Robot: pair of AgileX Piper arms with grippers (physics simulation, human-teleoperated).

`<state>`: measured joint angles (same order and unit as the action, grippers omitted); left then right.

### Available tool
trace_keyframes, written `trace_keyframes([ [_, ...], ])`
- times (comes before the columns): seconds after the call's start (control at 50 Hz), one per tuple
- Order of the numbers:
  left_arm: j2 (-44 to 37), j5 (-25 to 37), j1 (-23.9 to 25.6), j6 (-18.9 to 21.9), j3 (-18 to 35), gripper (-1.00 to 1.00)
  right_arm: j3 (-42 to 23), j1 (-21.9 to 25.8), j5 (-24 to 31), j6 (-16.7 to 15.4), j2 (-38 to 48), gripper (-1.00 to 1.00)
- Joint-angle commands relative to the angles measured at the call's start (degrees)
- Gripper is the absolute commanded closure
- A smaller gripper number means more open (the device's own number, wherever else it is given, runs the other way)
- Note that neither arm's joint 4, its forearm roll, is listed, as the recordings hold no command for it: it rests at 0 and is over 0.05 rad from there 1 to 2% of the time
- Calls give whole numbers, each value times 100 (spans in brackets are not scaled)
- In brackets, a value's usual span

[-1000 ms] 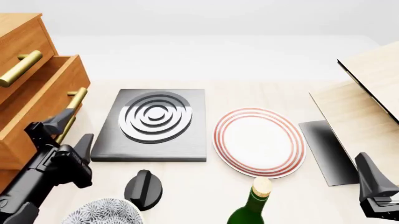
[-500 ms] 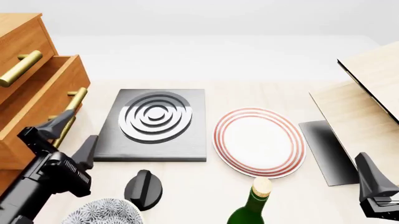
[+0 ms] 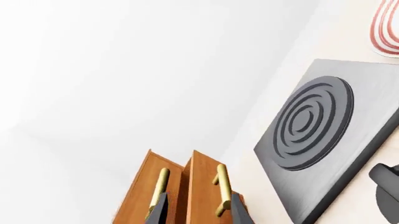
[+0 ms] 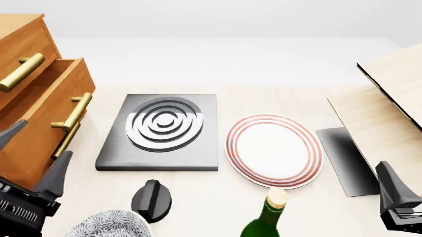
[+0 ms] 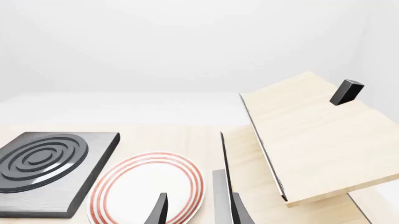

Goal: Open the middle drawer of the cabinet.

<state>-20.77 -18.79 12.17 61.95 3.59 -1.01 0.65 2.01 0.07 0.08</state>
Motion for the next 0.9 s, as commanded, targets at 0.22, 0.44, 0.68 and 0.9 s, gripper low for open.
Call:
trace_keyframes([
  [0.22,1494,2627,-2,-1327,1248,-100,30,-23,-55,-5,4,-100],
  [0.44,1089,3357,-68,-2203,2087,-100,30,-25,-56,-5,4,-100],
  [0.68,817,3881,-103,-2668,2756,-100,30,-25,-55,-4,4,-100],
  [0.9,413,4506,-189,-3198,3582,-100,30,-24,-55,-5,4,-100],
])
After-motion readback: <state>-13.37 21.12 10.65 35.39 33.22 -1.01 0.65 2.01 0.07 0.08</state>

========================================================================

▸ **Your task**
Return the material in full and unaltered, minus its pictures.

▸ **Written solution**
Robot: pair of AgileX Piper arms with grippers (physics simulation, human-teleoperated).

`<state>`: measured joint angles (same order and unit as the action, grippers omitted); left then right.

### Available tool
trace_keyframes, written `trace_keyframes([ [_, ...], ])`
- times (comes before the columns): seconds after the call's start (control at 50 Hz), one per tuple
- Order of the numbers:
  left_arm: j2 (-44 to 37), j5 (-25 to 37), j1 (-23.9 to 25.6), j6 (-18.9 to 21.9), j3 (-18 to 35), gripper (-1.00 to 1.00)
  right_arm: j3 (-42 to 23), j1 (-21.9 to 25.8), j5 (-24 to 31), j6 (-16.7 to 15.4), j2 (-38 to 48), gripper (-1.00 to 1.00)
- Joint-angle commands relative to the angles measured at the call's start (degrees)
- Gripper is the absolute commanded closure
- A smaller gripper number means more open (the device's own number, wherever else it is given, runs the other way)
- Note that neither arm's joint 4, its forearm roll, is listed, as the recordings hold no command for it: it rests at 0 and is over 0.05 rad from there 1 to 2% of the time
- Calls give whole numbers, each value times 100 (spans in brackets are not scaled)
- In brackets, a value's usual span

[-1000 ms] 
[-500 ms] 
[+0 ms] 
[+0 ms] 
[+0 ms] 

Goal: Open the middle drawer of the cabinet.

<state>-20.77 -18.79 12.17 61.95 3.59 -1.01 0.65 2.01 0.07 0.08</state>
Motion for the next 0.9 s, as commanded, targets at 0.22, 0.44, 0.68 and 0.9 s, gripper low for open.
Call:
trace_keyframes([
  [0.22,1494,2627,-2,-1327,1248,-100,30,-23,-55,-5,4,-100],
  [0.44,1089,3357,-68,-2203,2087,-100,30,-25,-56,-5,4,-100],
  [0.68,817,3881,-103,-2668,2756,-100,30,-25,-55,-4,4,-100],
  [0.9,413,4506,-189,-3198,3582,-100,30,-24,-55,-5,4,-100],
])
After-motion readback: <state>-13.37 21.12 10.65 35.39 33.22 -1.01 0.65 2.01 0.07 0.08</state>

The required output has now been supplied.